[TensorFlow] Failed to get reproducible trainings with albumentations included to the data pipeline

roma-glushko commented 3 years ago

🐛 Bug

I could not get my training work in reproducible way when albumentations added to the data pipeline. I followed this thread https://github.com/albumentations-team/albumentations/issues/93 and fixed all possible seeds, so in overall my snippet that should have enabled reproducible experiments looks like this:

import os
import random

import numpy as np
import tensorflow as tf

def set_random_seed(seed: int = 42):
    """
    Globally fix all possible sources of randomness to keep experiment reproducible 
    """
    random.seed(seed)
    np.random.seed(seed)
    tf.random.set_seed(seed)
    os.environ['PYTHONHASHSEED'] = str(seed)
    os.environ['TF_DETERMINISTIC_OPS'] = '1'
    os.environ['TF_CUDNN_DETERMINISTIC'] = '1'

Unfortunately, this doesn't help me to get reproducible results.

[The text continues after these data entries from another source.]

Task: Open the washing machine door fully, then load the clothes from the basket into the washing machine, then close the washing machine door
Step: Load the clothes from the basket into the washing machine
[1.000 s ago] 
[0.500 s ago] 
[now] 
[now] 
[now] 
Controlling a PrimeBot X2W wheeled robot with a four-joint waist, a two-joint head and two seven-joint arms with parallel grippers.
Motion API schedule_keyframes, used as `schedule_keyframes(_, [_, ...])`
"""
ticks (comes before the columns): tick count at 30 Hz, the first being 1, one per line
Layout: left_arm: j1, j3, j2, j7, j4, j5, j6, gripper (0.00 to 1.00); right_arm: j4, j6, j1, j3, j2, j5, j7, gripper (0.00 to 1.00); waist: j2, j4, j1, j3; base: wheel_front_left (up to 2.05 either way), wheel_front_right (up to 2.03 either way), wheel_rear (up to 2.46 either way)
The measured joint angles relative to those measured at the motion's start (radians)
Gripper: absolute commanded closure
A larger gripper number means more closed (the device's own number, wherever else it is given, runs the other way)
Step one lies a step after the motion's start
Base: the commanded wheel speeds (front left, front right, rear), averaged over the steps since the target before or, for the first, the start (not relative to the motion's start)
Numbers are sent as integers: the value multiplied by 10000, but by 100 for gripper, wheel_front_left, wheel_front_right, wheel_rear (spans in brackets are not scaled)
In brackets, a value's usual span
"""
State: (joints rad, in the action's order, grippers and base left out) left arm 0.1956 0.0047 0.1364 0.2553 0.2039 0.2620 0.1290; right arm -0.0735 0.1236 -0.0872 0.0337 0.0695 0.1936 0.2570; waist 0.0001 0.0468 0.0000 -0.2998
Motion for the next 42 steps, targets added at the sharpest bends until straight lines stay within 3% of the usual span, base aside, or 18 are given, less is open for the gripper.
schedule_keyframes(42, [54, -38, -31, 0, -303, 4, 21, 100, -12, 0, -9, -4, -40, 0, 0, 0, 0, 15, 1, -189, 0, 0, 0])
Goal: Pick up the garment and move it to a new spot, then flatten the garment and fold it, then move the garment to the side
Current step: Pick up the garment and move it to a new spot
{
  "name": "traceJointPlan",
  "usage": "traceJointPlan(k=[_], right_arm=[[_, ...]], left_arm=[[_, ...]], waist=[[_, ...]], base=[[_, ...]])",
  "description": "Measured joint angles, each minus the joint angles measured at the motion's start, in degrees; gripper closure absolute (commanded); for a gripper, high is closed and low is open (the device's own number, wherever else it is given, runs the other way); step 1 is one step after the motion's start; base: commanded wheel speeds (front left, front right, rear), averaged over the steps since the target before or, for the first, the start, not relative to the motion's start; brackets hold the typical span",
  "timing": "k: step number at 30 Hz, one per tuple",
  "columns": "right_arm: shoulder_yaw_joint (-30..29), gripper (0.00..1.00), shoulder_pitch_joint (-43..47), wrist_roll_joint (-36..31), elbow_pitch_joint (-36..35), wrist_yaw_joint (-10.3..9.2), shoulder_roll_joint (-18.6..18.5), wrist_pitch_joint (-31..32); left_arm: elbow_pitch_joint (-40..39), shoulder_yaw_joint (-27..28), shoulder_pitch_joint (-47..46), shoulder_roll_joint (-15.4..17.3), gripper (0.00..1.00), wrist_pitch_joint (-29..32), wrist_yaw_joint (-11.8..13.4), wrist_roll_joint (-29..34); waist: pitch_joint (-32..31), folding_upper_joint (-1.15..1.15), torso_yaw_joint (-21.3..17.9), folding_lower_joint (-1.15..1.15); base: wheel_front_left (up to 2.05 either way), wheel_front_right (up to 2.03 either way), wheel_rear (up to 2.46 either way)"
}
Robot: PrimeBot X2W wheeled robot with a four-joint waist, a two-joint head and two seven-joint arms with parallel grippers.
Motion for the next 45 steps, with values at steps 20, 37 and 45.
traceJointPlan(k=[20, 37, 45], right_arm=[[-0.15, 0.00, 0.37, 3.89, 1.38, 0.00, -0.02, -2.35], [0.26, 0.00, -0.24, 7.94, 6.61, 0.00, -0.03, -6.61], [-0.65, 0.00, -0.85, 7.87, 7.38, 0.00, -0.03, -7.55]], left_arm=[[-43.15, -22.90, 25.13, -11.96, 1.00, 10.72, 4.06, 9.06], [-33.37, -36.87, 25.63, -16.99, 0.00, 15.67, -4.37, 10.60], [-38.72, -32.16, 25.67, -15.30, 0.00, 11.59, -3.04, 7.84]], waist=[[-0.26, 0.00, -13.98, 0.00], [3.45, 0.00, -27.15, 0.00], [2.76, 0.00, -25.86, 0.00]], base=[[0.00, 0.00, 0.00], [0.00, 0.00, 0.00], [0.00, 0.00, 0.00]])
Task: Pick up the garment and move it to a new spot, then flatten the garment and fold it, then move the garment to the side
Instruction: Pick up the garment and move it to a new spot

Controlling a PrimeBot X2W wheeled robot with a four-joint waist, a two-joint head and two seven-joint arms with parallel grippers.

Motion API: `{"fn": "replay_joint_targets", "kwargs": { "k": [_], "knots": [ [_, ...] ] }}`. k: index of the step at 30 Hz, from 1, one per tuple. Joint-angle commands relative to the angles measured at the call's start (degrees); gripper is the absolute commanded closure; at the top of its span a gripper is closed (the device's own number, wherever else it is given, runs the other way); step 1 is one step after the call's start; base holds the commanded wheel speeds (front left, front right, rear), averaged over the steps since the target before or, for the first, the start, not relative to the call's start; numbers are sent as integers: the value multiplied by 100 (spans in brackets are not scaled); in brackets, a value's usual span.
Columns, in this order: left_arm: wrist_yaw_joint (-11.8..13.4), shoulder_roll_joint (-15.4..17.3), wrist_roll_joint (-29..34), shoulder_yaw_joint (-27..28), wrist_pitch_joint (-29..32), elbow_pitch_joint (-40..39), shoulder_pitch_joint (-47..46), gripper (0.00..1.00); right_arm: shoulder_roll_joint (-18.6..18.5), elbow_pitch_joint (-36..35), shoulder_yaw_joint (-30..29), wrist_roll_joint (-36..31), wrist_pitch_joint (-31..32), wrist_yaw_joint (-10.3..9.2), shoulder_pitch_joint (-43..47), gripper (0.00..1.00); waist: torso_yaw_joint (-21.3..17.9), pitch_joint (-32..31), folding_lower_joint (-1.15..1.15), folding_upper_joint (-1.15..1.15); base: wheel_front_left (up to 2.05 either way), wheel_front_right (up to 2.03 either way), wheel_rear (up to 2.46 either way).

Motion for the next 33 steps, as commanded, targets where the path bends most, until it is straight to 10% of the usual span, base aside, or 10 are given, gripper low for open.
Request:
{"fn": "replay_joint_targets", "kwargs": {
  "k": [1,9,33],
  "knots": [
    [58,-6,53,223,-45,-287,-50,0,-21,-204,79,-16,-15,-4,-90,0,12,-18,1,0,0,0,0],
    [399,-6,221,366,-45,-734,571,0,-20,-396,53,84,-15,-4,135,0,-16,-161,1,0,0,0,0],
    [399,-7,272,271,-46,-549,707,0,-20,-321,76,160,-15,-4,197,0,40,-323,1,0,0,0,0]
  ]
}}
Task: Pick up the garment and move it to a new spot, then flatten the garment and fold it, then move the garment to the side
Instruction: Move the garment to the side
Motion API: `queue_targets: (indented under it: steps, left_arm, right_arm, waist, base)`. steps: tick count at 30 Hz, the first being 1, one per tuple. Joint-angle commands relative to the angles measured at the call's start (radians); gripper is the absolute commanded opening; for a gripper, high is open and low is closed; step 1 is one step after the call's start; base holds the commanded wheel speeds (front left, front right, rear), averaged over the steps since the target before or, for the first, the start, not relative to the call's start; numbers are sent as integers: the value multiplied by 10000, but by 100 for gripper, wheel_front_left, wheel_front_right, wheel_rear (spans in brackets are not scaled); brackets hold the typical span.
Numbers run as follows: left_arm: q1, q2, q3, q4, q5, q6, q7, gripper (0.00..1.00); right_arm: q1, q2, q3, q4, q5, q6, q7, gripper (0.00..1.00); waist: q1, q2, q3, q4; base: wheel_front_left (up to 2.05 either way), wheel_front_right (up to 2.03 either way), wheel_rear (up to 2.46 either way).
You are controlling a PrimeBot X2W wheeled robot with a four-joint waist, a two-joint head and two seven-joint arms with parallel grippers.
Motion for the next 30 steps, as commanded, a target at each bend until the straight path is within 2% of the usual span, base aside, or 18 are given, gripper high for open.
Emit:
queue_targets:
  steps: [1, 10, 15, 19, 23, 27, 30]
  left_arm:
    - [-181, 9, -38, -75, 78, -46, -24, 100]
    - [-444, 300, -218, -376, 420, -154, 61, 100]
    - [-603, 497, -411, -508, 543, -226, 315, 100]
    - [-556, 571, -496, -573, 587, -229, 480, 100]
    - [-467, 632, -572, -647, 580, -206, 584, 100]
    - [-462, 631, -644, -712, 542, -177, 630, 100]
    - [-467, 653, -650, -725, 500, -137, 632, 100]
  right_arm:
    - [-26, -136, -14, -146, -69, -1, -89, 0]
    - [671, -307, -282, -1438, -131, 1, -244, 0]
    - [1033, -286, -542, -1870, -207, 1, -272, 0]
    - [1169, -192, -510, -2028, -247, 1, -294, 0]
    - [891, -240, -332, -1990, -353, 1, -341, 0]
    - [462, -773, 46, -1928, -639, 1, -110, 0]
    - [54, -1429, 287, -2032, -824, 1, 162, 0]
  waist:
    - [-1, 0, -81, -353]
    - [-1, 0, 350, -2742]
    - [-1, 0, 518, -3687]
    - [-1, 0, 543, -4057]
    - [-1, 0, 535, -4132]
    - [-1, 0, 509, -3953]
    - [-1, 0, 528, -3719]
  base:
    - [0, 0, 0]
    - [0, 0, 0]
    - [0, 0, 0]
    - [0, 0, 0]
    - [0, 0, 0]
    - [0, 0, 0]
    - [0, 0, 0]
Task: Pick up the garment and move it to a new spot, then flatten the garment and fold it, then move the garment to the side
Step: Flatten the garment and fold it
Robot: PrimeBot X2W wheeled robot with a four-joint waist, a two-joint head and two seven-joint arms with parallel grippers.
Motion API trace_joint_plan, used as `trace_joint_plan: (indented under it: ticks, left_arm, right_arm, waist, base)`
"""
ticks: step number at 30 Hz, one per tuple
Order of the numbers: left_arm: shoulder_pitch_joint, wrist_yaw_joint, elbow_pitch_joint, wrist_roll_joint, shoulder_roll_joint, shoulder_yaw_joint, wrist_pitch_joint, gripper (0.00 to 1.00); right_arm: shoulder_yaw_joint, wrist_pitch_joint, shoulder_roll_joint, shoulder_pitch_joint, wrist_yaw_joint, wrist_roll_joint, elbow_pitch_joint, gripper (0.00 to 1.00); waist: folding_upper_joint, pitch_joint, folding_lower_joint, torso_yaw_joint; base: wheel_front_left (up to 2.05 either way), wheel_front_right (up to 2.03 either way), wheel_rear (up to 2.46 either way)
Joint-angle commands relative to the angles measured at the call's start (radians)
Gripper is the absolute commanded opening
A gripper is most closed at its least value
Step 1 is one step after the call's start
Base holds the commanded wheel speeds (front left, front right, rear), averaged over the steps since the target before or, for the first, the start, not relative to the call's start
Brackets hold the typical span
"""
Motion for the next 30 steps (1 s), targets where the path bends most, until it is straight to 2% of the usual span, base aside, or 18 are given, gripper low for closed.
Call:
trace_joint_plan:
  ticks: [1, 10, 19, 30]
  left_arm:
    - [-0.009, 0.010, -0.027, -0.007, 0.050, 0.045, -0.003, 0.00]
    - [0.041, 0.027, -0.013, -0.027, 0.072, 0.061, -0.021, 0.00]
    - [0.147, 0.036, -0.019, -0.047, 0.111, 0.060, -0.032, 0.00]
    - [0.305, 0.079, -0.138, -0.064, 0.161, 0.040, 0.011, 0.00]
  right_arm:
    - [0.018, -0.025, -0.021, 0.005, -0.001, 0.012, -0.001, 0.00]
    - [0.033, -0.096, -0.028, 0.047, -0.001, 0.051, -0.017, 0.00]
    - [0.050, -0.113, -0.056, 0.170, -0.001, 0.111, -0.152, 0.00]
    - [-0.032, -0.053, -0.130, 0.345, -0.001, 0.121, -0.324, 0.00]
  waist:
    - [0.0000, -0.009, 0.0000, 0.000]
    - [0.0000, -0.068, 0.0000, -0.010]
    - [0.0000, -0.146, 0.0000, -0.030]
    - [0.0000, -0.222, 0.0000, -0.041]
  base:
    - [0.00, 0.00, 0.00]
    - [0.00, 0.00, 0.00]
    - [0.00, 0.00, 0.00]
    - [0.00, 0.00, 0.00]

I have executed training process 6 times and got all different results. You can also see the whole picture in W&B:

https://wandb.ai/roma-glushko/rock-paper-scissors/runs/2bdgnbwx (best_val_acc: 0.7104, best_epoch: 3)
https://wandb.ai/roma-glushko/rock-paper-scissors/runs/2qo9pbls (best_val_acc: 0.7875, best_epoch: 8)
https://wandb.ai/roma-glushko/rock-paper-scissors/runs/uf6cknge (best_val_acc: 0.6771, best_epoch: 8)
https://wandb.ai/roma-glushko/rock-paper-scissors/runs/tem3umbx (best_val_acc: 0.7729, best_epoch: 6)
https://wandb.ai/roma-glushko/rock-paper-scissors/runs/czsjm7px (best_val_acc: 0.7208, best_epochs: 0 and 8)
https://wandb.ai/roma-glushko/rock-paper-scissors/runs/29dif98z (best_val_acc: 0.8, best_epoch: 9)

Mean: 0.74478
Std: 0.044726

Also, I tried to set random.seed() right before passing my batch into a.Compose() pipeline. That did not really help.

However, when I comment out albumentations from my data pipeline or replace it with some pure TF augmentations, I can get my training reproducible.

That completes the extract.